Grathwohl added that Ayers “said that the bomb was placed on the window ledge and he described the kind of bomb that was used to the extent of saying what kind of shrapnel was used in it.”

He was asked, “Did he say who placed the bomb on the window ledge?” He replied, “Bernardine Dohrn.”

Asked if Ayers said that he had personally witnessed Dohrn placing the bomb, Grathwohl responded, “Well, if he wasn’t there to see it, somebody who was there told him about it, because he stated it very emphatically.”
Grathwohl was a Weatherman turned FBI informant who also testified to Ayers' plan to exterminate 25 million Americans after they had won the revolution and taken over the United States.

If Ayers wasn't involved in the nail bomb incident, then why did he go underground immediately after the explosion?
They disappeared in 1970, after a bomb — designed to kill army officers in New Jersey — accidentally destroyed a Greenwich Village townhouse, and turned themselves into authorities in 1980. They were never prosecuted for their involvement with the 25 bombings the Weather Underground claimed; charges were dropped because of improper FBI surveillance.
Ayers himself admits in his book Fugitive Days
The book is organized around the calamity that probably saved his life. In March of 1970 a huge nail bomb exploded in a town house in Greenwich Village. Annihilated by the blast were three members of the Weather Underground, one of them the bomb's designer and another Diana Oughton, a Quaker who a few years earlier had been teaching Mayan children in Guatemala. By the government's lights, only criminals died.

There were a lot of other bombs. Ayers describes a Weather operation that planted a small bomb in a toilet drain in the Pentagon. "We blew up a bathroom and, quite by accident, water plunged below and knocked out their computers for a time, disrupting the air war and sending me into deepening shades of delight." But the bomb that went off in Greenwich Village was designed to kill, and if it had gone off as intended, on an army base, and done the damage it was designed to do, the Weather people would have been murderers. Murder was the abyss into which they luckily did not fall. And Ayers, with absolutely no way of knowing, imagines Oughton -- his lover at the time -- understanding the danger and destroying herself to save the others. "The fact the bomb went off and killed only our own people saved us from something terrible and the world from something terrible," he says. "That's why I have been haunted by that moment."
If you want Ayers to go on the record and admit that he was responsible for all of this you will be waiting a long time. The case against him was dropped to avoid political embarrassment because the Nixon administration's FBI had performed illegal wiretaps.

Ayers could still be indicted and convicted for his crimes, if anyone in our government had the courage to pursue the case. It doesn't hurt that he himself has confessed, on the public record, to being "guilty as sin".

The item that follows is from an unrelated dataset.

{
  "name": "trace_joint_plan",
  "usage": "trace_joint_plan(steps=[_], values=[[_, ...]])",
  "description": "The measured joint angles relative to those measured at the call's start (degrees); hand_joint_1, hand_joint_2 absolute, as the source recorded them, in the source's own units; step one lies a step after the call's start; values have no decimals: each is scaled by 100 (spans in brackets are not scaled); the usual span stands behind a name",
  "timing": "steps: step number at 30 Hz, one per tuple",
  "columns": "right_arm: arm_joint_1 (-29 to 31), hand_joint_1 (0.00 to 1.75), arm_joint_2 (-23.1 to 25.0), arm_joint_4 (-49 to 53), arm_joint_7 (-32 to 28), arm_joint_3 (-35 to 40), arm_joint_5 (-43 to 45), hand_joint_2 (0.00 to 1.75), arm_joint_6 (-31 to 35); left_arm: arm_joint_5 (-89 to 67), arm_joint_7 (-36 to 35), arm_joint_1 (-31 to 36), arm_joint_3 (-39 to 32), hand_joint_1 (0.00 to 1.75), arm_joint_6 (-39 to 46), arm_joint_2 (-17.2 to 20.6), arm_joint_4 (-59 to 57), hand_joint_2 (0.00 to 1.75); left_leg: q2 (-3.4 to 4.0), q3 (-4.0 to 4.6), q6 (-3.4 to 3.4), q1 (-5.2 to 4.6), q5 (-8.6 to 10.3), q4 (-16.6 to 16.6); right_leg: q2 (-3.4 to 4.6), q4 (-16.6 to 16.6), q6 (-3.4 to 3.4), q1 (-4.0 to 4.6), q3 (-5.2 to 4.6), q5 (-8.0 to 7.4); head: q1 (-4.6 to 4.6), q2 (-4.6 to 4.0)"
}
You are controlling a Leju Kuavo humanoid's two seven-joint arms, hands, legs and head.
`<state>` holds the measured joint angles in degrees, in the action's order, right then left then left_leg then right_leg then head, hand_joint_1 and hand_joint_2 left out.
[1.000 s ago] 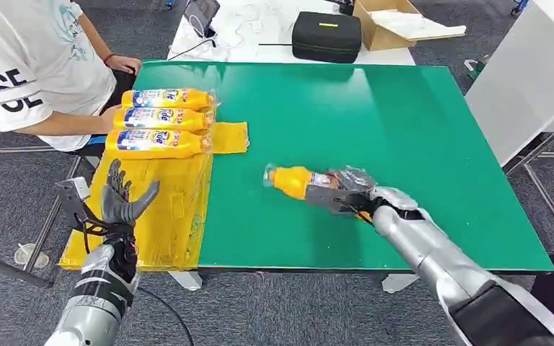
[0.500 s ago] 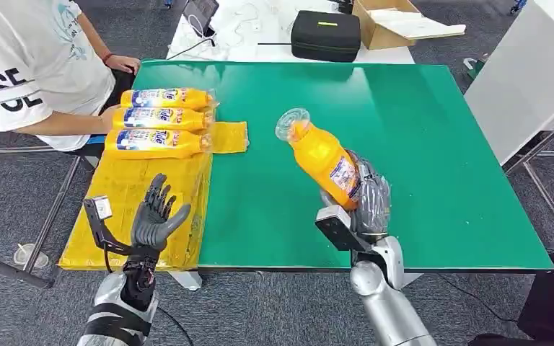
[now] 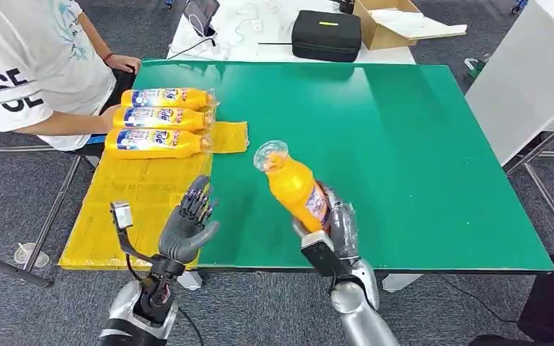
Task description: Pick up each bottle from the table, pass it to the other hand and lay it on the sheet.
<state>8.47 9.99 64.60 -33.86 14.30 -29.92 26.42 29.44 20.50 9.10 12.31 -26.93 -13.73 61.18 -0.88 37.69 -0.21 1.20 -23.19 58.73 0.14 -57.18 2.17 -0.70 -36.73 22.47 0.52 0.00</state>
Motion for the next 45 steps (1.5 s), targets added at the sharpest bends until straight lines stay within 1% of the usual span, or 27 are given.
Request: trace_joint_plan(steps=[2,6,9,16,21,26,33,34,35,45], values=[[6,175,122,-207,-26,91,-28,175,11,9,11,-4,122,0,-17,0,2,175,-1,0,0,0,1,0,-1,0,0,0,0,0,-2,0],[37,175,207,-433,-48,172,-11,175,13,15,28,-7,227,0,-24,20,4,175,-1,0,0,0,1,0,-1,0,0,-1,1,0,-2,0],[98,175,253,-603,-52,232,66,175,-138,4,46,-6,310,0,-59,48,4,175,-1,1,0,-1,1,0,0,0,0,-1,1,0,-2,0],[479,175,596,-1319,39,685,-52,175,-190,-122,79,69,577,0,-50,59,-168,175,2,-1,-1,4,2,0,1,0,0,5,-1,0,-2,0],[682,175,808,-1833,168,1068,-135,175,-188,-242,129,166,605,0,85,68,-408,175,2,0,-2,5,3,0,2,0,-1,5,-3,1,-4,0],[811,175,863,-2167,223,1224,-131,175,-195,-293,142,208,599,0,170,105,-583,175,2,1,-2,2,2,0,2,0,-1,3,-2,0,-2,0],[903,175,881,-2386,254,1331,-83,175,-218,-306,151,246,586,2,188,122,-728,175,3,-2,-2,3,2,0,2,0,-1,4,-2,0,-2,0],[926,175,887,-2419,262,1350,-81,175,-231,-304,179,251,581,159,184,125,-739,175,3,-3,-2,3,2,0,3,0,-2,4,-2,0,-4,0],[952,175,892,-2452,284,1375,-81,175,-243,-300,214,251,572,175,182,131,-745,175,7,-5,-2,4,2,0,5,0,-2,5,-3,0,-2,0],[1117,175,933,-2697,385,1558,37,175,-302,-265,387,132,393,175,177,129,-532,175,28,-9,-3,3,2,0,16,0,-3,4,-4,-2,-2,0]])
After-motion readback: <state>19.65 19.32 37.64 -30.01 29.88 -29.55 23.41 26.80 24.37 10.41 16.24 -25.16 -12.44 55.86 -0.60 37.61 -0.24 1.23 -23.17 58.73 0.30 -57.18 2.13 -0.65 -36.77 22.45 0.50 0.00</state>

But our government often doesn't have the courage to pursue people like Ayers.
12.7.2008 2:33pm
Snaphappy:
I have always understood "terrorism" to mean that the person or group intends to further its goals through "terror." That is, blowing up--for instance, a grocery store--does nothing to stop whatever policy you would like to change (for instance, sanctions against Cuba). What it does is cause people to be afraid that they will be in the next grocery store. In theory, those people and their leaders could become so afraid of further attacks that they would change the policy.

The operative question thus does not turn on whether WE intended to kill people or whether the felony murder rule would apply, but on whether it intended to use terror as a weapon to induce the end of the Vietnam war. (Not being familiar with WE's activities, I dont' know the answer to that question.)

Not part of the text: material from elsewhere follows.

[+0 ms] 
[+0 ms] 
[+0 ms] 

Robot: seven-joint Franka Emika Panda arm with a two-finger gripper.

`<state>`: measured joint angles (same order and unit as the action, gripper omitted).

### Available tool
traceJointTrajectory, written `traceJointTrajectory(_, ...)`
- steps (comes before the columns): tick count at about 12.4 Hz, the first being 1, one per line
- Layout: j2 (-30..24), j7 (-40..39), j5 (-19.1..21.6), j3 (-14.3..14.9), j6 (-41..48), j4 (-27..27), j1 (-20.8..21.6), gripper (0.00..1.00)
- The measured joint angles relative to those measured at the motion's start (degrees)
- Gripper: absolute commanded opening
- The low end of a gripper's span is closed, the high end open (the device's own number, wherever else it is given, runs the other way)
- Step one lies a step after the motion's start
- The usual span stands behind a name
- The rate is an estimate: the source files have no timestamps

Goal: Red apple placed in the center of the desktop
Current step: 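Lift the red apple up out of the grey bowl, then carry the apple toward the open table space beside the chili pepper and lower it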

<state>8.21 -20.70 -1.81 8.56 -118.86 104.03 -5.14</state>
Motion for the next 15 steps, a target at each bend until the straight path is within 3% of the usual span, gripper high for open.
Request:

Separately, I wonder whether all of WE's actions would really fit the definition given by Posner. The Pentagon and the Capitol, centers of the legislative and military power in this Country, would surely be considered legitimate targets in wartime. Why are they "noncombatant" targets under the definition? Similarly, a military dance would be full of miliary personnel, surely they are "combatants." [note: This is more a criticism of the definition than Posner. I agree, for instance, that the Sept. 11 attack on the Pentagon was terrorism, not becuase the Pentagon is a noncombatant, but becuase it was part of a fear-inducing attack on the country.]
12.7.2008 2:50pm
Fat Man (mail) (www):
Ayers claim that:
In 1970, I co-founded the Weather Underground, an organization that was created after an accidental explosion that claimed the lives of three of our comrades in Greenwich Village.


is, at best, a red herring. The Weather Underground was the name adopted by the people who had formerly called themselves the Weathermen (after a line in a Bob Dylan song). As such, they had formed a faction within the left-wing group SDS in the late 60s, took over that organization in 1969, and organized the "Days of Rage" riots in Chicago that year. They "went underground" after the Greenwich Village work accident because they wanted to avoid arrest and interrogation.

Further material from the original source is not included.